Moskau und Kabul verhandeln über die Rekrutierung afghanischer Arbeitskräfte für den russischen Arbeitsmarkt. Dies bestätigte der Botschafter des Islamischen Emirats Afghanistan in Russland, Gul Hassan, in einem Gespräch mit der Nachrichtenagentur *TASS*. Er führte aus:

> “Zum Thema Arbeitsmigration nach Russland haben bereits Gespräche zwischen den beiden Ländern stattgefunden, und es gibt Grund zur Hoffnung, dass positive Ergebnisse erzielt werden.”

Laut dem Diplomaten verfügt Afghanistan über eine junge Bevölkerung, und “die Regierung bemüht sich, qualifizierte und professionelle Arbeitskräfte in diejenigen Staaten zu entsenden, in denen Bedarf an Arbeitskräften besteht”.

Konkret werden derzeit Möglichkeiten besprochen, afghanische Arbeitsmigranten für die Landwirtschaft in Russland anzuwerben. Hassan räumte ein, dass noch keine endgültigen Vereinbarungen getroffen wurden, äußerte aber die Erwartung, dass die Beschäftigungsperspektiven für Afghanen über den Agrarsektor hinausgehen könnten.

Der Arbeitskräftemangel in Russland ist erheblich. Bereits im Dezember 2024 bezifferte die Regierung den Fehlbedarf an hochqualifizierten Fachkräften auf 1,5 Millionen Personen, vor allem in den Bereichen Bau, Transport sowie Wohnungs- und Kommunalwirtschaft.

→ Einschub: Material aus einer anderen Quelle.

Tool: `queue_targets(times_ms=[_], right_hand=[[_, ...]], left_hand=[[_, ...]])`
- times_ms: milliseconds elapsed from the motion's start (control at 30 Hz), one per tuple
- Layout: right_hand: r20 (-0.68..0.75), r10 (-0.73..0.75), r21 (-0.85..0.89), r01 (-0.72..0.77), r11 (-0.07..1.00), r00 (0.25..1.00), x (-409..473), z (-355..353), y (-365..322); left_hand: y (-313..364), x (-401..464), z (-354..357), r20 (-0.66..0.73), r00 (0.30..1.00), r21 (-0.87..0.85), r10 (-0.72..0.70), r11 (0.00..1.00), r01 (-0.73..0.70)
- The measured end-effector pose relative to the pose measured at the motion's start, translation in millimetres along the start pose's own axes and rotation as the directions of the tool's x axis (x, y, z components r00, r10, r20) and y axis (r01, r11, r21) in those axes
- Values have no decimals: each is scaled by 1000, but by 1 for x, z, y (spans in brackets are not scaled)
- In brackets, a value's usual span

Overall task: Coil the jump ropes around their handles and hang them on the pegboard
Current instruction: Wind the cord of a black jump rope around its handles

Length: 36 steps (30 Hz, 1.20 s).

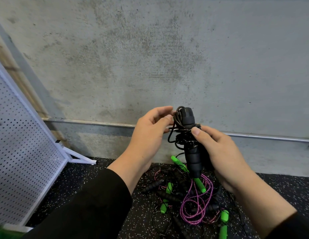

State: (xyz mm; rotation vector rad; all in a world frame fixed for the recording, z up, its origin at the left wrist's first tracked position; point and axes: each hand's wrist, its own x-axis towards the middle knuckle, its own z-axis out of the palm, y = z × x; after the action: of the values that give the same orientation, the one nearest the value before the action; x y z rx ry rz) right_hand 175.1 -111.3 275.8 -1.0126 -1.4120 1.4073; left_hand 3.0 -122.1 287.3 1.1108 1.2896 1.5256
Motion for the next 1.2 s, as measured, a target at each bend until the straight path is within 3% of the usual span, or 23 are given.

Das Arbeitsministerium prognostizierte sogar einen Personalmangel von bis zu 3,1 Millionen Menschen bis zum Jahr 2030. Als Gegenmaßnahme wurde vorgeschlagen, die Quote für qualifizierte ausländische Arbeitskräfte im Jahr 2025 um das 1,5-Fache auf 234.900 Personen zu erhöhen.

Parallel zu den Gesprächen mit Afghanistan sucht Russland auch anderswo nach Personal. So einigten sich Moskau und Neu-Delhi im November 2025 darauf, die Zahl indischer Arbeitskräfte in Russland zu erhöhen und deren Rechte zu stärken, wie *The Economic Times* berichtete. Zuvor hatte der Vorsitzende der Industrie- und Handelskammer des Urals, Andrei Bessedin, im Juli erklärt, in diesem Jahr könnten bis zu eine Million Migranten aus Indien erwartet werden – eine Angabe, die das russische Arbeitsministerium jedoch dementierte.